“Per fare un albero, ci vuole il soldo” . E’ netto e chiaro il messaggio del Comitato “Terra” che torna sugli incendi di agosto e sulle azioni da intraprendere.
Il gruppo fa sapere di riconoscere lo sforzo operato dal Comune di Pratola per cercare di tamponare la situazione emergenziale del post-incendio, ma esprime seri dubbi sull’efficacia delle manovre messe in campo. Il comitato specifica, nella lettera sottoscritta dai Comuni si chiede alla Regione di aprire le porte dei finanziamenti previsti da alcune misure forestali del PSR (in particolar modo la 8.3 il cui bando è appena uscito) anche ai Comuni che non si sono dotati di un Piano di Gestione Forestale (requisito necessario per l’accesso al bando con lo scopo di non far tornare indietro i fondi messi in campo dall’UE, ai quali ad oggi potrebbero accedere solo quei pochi Comuni in Abruzzo che si sono dotati di un PGF) “si chiede la possibilità di agire in deroga a norme di buon senso che, se esistono, un motivo ci sarà”. Una strategia che appare “inconsistente da un punto di vista formale, essendo il PSR legato ad una regolamentazione comunitaria e quindi non di giurisdizione esclusivamente regionale” e aggiungono come la richiesta di una deroga normativa non strettamente necessaria vanifica il concetto stesso di diritto, “che diviene così non universale ma personalistico”

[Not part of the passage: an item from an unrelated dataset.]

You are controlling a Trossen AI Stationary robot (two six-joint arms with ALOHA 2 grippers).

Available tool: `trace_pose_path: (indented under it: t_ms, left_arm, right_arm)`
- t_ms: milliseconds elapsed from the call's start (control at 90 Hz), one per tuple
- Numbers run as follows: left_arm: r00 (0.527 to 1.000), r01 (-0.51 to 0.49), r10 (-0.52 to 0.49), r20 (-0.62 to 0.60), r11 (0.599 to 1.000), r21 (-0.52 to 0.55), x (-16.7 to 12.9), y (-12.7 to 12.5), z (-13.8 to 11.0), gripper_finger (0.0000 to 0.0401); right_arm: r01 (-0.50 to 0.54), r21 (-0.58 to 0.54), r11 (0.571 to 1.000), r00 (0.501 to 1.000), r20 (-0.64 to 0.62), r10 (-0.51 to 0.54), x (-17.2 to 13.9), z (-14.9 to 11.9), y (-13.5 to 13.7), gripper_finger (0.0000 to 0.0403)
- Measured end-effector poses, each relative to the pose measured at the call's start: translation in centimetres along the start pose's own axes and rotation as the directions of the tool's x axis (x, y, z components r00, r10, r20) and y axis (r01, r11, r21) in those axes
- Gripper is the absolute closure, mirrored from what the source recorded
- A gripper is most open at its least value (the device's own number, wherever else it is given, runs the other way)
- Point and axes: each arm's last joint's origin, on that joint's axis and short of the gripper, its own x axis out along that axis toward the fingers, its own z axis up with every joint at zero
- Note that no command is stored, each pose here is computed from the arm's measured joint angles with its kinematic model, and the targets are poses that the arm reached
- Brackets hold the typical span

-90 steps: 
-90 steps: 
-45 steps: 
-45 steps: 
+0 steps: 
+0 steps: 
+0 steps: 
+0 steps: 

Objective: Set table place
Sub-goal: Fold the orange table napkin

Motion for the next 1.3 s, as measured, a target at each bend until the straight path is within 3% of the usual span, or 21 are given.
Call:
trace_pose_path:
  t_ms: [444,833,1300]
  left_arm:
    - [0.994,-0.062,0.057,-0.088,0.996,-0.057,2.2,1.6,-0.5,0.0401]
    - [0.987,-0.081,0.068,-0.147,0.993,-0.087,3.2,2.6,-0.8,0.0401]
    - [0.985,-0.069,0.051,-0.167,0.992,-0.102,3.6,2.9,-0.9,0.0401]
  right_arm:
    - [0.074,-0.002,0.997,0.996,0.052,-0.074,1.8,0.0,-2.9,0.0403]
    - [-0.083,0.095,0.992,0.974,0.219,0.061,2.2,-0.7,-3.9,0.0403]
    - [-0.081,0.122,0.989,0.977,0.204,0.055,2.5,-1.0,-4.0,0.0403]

Insomma alla base della gestione sostenibile dei patrimoni boschivi della regione cuore verde d’Europa ci sono (in teoria) gli strumenti di pianificazione come appunto il Piano di Gestione Forestale. “Peccato che ad oggi – sottolineano – siano pochissimi i comuni abruzzesi che ne possiedono uno vigente, e che invece di cercare negli anni un sostegno per ottemperare agli obblighi di legge, si trovi come sempre la scusa per agire in deroga”.

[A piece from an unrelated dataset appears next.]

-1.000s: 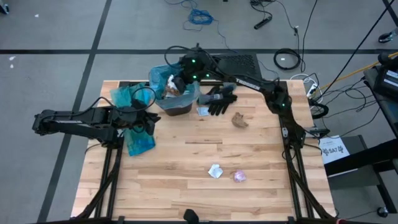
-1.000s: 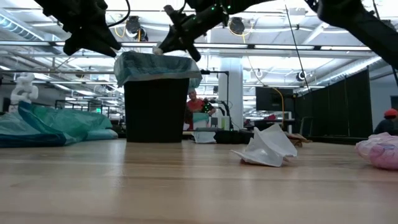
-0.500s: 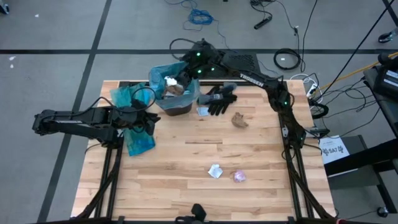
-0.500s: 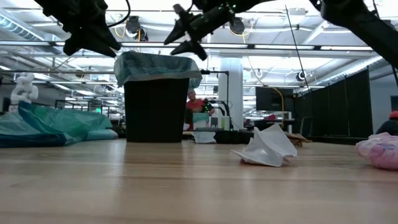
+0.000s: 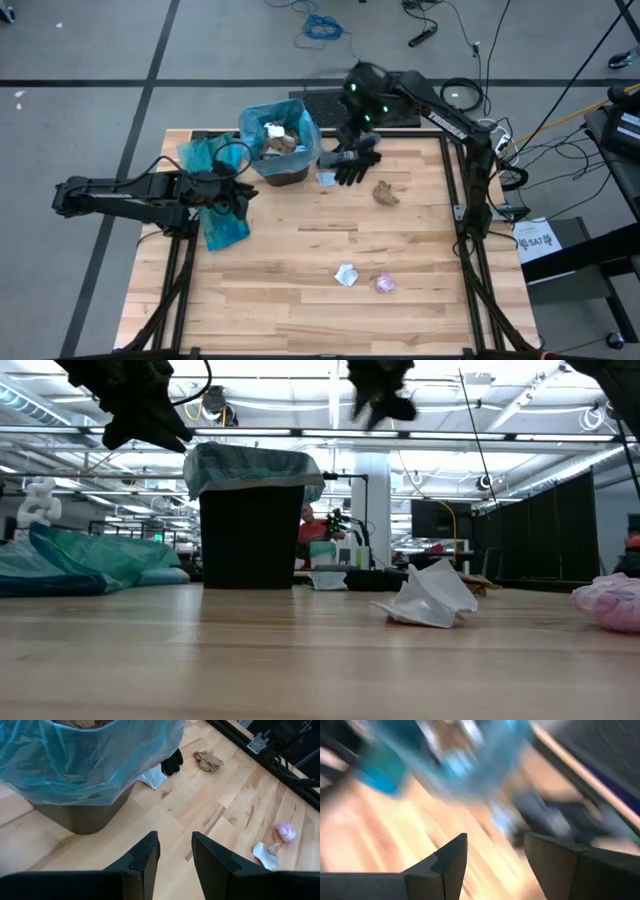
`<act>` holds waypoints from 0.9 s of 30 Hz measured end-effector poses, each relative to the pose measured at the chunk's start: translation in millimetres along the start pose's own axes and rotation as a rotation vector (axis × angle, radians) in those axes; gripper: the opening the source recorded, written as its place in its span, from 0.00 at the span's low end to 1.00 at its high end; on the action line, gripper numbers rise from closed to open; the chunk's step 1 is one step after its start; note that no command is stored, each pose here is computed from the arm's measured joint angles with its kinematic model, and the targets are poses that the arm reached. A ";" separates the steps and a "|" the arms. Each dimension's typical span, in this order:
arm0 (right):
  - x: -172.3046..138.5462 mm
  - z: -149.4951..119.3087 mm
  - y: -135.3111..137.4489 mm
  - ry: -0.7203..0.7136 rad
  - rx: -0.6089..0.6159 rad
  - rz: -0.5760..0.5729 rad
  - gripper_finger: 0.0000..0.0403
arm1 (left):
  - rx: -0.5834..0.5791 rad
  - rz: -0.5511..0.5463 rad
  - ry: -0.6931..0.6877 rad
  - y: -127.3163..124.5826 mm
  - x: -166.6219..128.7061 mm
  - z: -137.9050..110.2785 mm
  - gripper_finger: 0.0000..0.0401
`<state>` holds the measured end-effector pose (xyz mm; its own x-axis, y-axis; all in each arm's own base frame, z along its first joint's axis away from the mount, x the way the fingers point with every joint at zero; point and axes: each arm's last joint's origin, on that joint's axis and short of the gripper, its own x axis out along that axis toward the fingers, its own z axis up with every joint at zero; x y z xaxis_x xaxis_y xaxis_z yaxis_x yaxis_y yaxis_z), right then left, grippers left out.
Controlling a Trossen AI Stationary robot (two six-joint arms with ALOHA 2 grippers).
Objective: Place trash/remove bag and relplace
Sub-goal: Put the white cardboard into the trash bin
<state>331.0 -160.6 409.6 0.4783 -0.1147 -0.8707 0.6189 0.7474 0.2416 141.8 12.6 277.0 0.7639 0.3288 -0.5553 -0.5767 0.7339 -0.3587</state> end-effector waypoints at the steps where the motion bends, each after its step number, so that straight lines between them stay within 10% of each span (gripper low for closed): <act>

Ritengono poi ancora più preoccupante ciò che la misura 8.3 permetta di finanziare: una serie di interventi, prevenzione e non recupero delle aree percorse da incendio “che potrebbero scatenare mire lucrative nei confronti della biomassa parzialmente o totalmente danneggiata dalle fiamme”. Dunque, per il Comitato qualsiasi opera di rimozione di biomassa in un’area incendiata può rappresentare un opportunità di business per le aziende che trafficano con questi prodotti forestali.

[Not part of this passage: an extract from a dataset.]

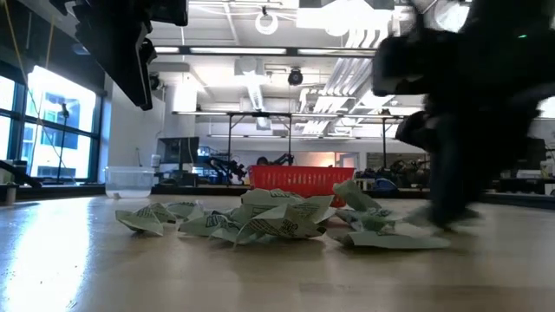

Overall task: Pick and place items into bin
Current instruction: Put the green stevia packet into the red bin

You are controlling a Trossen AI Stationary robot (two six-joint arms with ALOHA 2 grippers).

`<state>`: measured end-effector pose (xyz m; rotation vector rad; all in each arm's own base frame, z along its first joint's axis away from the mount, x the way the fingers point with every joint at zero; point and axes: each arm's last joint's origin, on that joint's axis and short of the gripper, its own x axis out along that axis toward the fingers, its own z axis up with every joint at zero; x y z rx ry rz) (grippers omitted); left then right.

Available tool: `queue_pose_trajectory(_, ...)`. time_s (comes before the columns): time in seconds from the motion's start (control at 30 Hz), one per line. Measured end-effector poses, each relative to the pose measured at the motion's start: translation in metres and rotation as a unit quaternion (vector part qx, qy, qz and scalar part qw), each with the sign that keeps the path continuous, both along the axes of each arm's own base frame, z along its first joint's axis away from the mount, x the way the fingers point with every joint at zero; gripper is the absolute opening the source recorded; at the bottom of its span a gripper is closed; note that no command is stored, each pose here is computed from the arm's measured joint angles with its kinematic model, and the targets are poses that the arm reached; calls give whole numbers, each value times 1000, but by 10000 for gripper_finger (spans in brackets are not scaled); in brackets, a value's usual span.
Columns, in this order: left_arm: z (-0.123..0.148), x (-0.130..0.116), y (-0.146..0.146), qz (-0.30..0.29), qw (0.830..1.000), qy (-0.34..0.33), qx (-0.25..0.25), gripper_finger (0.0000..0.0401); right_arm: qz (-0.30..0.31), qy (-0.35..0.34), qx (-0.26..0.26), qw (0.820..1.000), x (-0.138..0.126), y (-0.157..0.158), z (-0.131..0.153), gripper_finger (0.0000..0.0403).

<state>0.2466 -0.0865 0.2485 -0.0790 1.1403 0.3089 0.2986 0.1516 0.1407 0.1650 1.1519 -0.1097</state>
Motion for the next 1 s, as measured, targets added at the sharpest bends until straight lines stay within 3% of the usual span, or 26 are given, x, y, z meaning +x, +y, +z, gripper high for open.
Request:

Solo un mese fa è stata presentata alla regione Abruzzo la “Carta per la Lotta agli Incendi boschivi”, documento sottoscritto da numerose organizzazioni scientifiche (tra cui Università della Tuscia di Viterbo, Sabina Universitas di Rieti, Società italiana per il restauro forestale, Società italiana di scienze della montagna, Centro italiano studi e documentazione sugli abeti mediterranei), che oltre a ribadire l’inadempienza delle amministrazioni nel dotarsi di Pgf, afferma chiaramente che “la biomassa parzialmente combusta non va ceduta in nessun caso a fini lucrativi (es. all’industria della produzione energetica da biomasse) – e che – la necromassa parzialmente combusta (tronchi, ramaglie), va riutilizzata in loco al fine di realizzare interventi stabilizzanti del suolo (briglie in legname e palizzate), lasciando ceppi di tronchi di alberi e di arbusti che presentano ancora le necessarie capacità di ancoraggio al substrato, in funzione di pali” in cui si ammette la realizzazione di opere di ingegneria naturalistica purché non si asporti in nessun modo biomassa dal bosco.
Proprio per questo invitano le amministrazioni, in virtù dell’interesse del territorio, a concentrarsi e dotarsi degli strumenti necessari a razionalizzare la gestione del patrimonio forestale, partendo da un Piano di Gestione Forestale come previsto dalla legge, “sarebbe auspicabile l’avvio di un vero e proprio processo partecipativo per la protezione del nostro patrimonio ambientale, visto come sia sempre più evidente in molti casi l’inadeguatezza di chi è chiamato a proteggere il territorio (vedi l’impasse istituzionale ad ogni livello e su ogni territorio durante l’emergenza incendi, e vedi i recenti tagli illegali di alberi lungo il Fiume Aterno nel territorio del Parco Sirente-Velino)”. Un messaggio che si conclude ancora più diretto all’obiettivo, “necessario e ragionevole che l’azione politica abbia come scopo la salvaguardia del Bene Comune e non interessi privatistici (o elettorali) come potrebbe accadere se la Regione accettasse le richieste dei comuni firmatari della lettera in questione”.